Our experiments in neonatal rat cardiomyocytes identify a potential Akt-independent target that may mediate the PI3K-dependent metabolic effects on cardiomyocytes. PKCλ/ζ was an attractive target from a metabolic standpoint as atypical PKC isoforms have been shown to play a role in GLUT4 translocation in muscle (Bandyopadhyay et al., 2000
; Etgen et al., 1999
) and have distinct effects from Akt on lipid metabolism in the liver (Matsumoto et al., 2003
; Taniguchi et al., 2006
). In our neonatal rat cardiomyocyte experiments we found a strong correlation between citrate synthase (CS) activity and cell number. These results indicate that in neonatal myocytes, growth factor signaling promotes a proliferative response that occurs in concert with a coordinate increase in mitochondrial content, whereas in the intact heart a coordinated increase in mitochondrial function accompanies myocyte hypertrophy. We defined conditions in which growth factor stimulation coordinately increased CS activity and cellular hyperplasia despite inhibition of Akt activation. By contrast, inhibition of growth-factor activation of PKCλ/ζ signaling led to a significant decrease in mitochondrial CS activity in the absence of any change in cellular viability. At the concentrations used, these inhibitors were relatively specific for their respective substrates although we cannot completely rule out off target effects. Nevertheless, these observations raise the possibility that PKCλ/ζ signaling may be one potential PIP3
/PDK1 downstream signal that is required for PI3K dependent mitochondrial remodeling, and provides preliminary evidence that alternative PI3K targets can influence mitochondrial function in response to growth factor stimulation. These data do not rule out possible roles for other PIP3
targets, such as serum- and glucocorticoid-regulated kinase (SGK), p90 ribosomal S6 kinase (RSK), p21-activated kinase 1 (PAK1), Rac which can modulate actin remodeling (Han et al., 1998
) or PLCγ which activates pathways downstream of IP3
and DAG (Xie et al., 2005
). PI3K significantly affects a broad range of cellular signaling pathways in cardiac muscle, and more work will be needed to establish all of the Akt-independent but PIP3-dependent signaling molecules that are required for regulation of mitochondrial remodeling in response to PI3K activation.

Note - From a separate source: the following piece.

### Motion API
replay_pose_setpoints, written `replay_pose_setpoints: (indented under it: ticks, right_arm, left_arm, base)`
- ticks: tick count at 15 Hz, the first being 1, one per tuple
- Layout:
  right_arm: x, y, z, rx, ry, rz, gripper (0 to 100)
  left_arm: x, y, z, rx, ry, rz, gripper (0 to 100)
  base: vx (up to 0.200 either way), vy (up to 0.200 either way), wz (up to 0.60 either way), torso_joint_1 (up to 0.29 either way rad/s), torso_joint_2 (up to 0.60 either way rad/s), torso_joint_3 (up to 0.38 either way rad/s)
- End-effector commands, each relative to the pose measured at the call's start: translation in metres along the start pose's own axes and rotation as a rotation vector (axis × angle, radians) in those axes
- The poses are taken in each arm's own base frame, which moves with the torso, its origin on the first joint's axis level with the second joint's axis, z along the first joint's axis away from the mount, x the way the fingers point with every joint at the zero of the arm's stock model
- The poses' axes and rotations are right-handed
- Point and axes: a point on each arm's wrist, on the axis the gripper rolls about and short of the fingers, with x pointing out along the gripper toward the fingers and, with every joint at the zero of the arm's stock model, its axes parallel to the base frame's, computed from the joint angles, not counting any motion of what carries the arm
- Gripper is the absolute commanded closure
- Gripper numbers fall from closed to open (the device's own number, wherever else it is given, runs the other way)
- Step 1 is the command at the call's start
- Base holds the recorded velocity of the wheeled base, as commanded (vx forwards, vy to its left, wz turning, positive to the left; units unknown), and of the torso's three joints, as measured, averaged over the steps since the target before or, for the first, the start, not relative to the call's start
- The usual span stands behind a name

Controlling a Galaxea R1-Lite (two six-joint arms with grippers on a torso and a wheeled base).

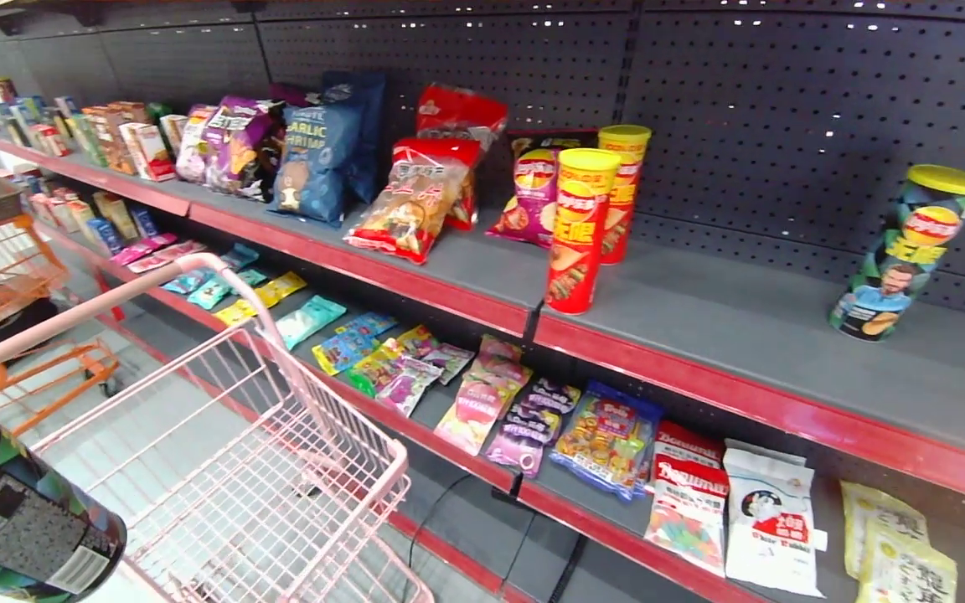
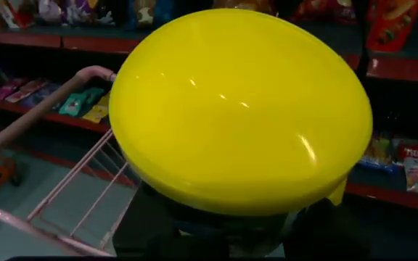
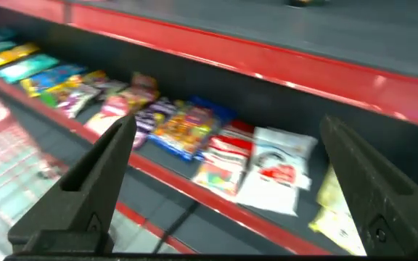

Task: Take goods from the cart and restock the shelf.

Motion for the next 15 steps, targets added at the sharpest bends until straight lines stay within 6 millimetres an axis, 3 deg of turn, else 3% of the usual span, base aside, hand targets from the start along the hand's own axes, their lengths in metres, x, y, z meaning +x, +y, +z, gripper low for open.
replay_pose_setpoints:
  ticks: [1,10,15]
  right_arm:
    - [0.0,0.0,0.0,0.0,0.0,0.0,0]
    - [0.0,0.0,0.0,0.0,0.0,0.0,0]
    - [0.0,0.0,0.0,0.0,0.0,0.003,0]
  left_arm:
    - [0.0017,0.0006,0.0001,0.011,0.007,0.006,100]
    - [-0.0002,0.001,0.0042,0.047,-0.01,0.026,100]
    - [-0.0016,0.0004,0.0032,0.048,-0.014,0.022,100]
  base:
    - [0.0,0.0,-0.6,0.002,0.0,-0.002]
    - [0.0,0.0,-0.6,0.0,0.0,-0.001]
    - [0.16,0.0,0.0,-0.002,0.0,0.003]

In summary, the current study identifies a central role for PI3K in coordinating physiological cardiac growth and metabolic capacity in the heart. Inhibition of PI3K is sufficient to prevent the mitochondrial adaptations to exercise-induced hypertrophy, despite increases in PGC-1α mRNA and protein levels, indicating that up-regulation of PGC-1α expression and PI3K activation may work in parallel to increase myocardial mitochondrial oxidative capacity during physiological cardiac growth. Additionally, whereas previous studies have identified an obligate requirement of PI3K activation of Akt1 as a key regulator of physiological cardiac cellular growth (DeBosch et al., 2006
; McMullen et al., 2003
), here we show that PI3K likely activates Akt-independent signaling pathways to mediate the metabolic and mitochondrial adaptation that accompanies physiological cardiac hypertrophy.